> **Exercise goal**
Some of the lines below need repeating. Reproduce exactly those between the lines holding "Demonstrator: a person" and "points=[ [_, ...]", inclusive.

(Stored items)
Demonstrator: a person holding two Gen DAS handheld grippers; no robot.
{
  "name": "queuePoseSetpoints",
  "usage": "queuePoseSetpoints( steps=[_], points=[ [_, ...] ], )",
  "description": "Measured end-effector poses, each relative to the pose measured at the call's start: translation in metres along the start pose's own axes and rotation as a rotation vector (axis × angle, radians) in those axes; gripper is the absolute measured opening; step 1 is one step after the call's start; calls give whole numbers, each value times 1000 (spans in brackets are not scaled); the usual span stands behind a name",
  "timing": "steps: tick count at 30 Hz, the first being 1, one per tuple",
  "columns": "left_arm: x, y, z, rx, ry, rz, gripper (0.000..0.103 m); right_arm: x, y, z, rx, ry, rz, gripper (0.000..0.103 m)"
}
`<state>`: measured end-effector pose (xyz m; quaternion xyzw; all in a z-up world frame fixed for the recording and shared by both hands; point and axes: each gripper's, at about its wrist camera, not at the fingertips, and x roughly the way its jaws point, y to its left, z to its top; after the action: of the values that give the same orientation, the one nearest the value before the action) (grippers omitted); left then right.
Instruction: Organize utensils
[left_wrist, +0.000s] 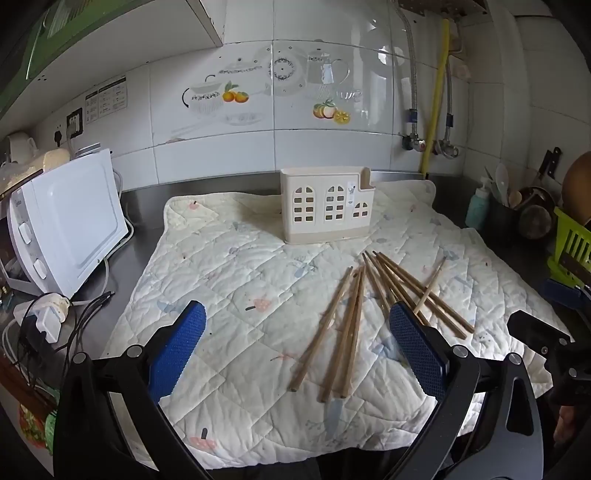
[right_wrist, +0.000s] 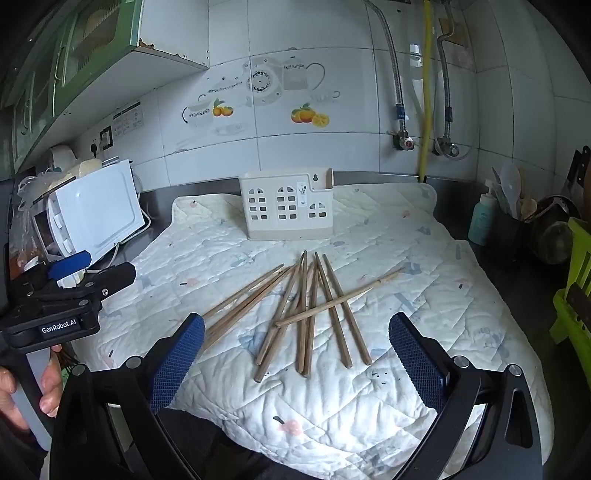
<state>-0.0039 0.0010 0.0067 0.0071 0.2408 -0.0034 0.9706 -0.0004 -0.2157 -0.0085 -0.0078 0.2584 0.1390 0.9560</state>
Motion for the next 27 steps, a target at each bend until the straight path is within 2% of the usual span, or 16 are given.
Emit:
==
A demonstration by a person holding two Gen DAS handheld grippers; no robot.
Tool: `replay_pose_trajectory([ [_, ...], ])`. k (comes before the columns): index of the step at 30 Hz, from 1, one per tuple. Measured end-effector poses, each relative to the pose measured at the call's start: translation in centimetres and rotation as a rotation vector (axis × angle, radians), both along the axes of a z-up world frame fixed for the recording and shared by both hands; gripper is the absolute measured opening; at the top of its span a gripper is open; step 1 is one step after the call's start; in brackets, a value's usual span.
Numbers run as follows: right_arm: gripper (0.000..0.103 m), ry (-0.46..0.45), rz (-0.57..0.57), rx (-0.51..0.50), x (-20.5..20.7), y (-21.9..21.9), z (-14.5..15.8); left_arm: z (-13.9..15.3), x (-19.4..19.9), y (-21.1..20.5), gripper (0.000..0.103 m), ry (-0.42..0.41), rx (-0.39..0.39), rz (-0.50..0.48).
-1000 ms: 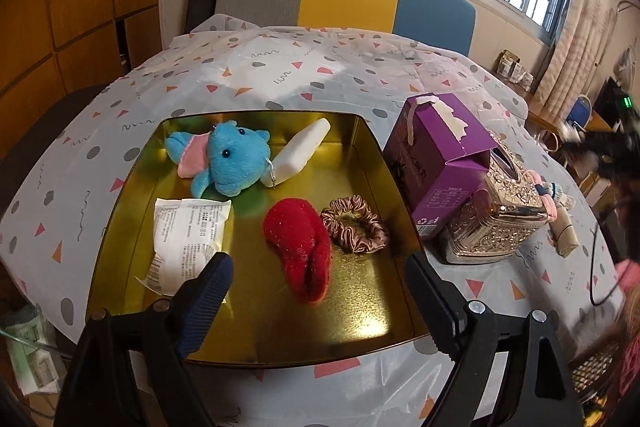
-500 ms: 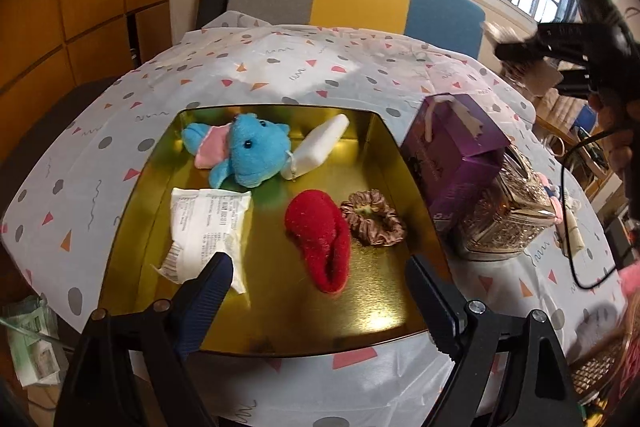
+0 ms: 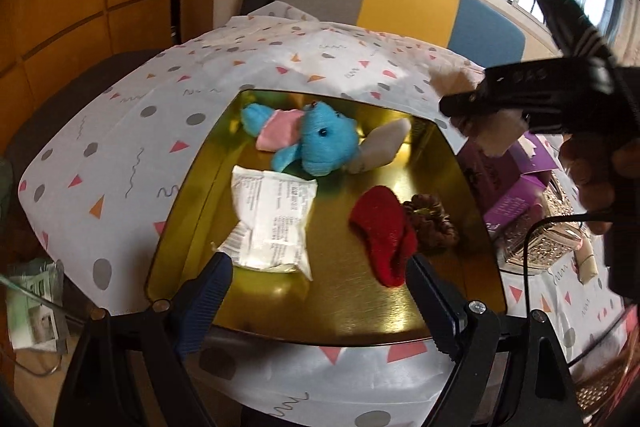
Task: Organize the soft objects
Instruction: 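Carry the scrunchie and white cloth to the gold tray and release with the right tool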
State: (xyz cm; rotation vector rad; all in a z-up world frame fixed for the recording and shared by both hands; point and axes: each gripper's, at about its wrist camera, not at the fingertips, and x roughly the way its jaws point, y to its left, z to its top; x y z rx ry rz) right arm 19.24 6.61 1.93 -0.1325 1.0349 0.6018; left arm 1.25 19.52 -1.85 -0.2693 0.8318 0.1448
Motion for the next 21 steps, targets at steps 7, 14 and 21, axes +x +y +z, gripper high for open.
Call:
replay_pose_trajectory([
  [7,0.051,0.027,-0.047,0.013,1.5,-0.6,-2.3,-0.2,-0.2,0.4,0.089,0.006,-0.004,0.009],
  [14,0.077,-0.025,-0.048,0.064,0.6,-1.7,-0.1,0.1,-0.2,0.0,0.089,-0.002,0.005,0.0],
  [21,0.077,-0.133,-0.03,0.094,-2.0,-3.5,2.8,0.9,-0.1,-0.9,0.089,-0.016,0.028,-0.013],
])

> **Reply to the task**
Demonstrator: a person holding two Gen DAS handheld grippers; no robot.
{
  "name": "queuePoseSetpoints",
  "usage": "queuePoseSetpoints( steps=[_], points=[ [_, ...] ], )",

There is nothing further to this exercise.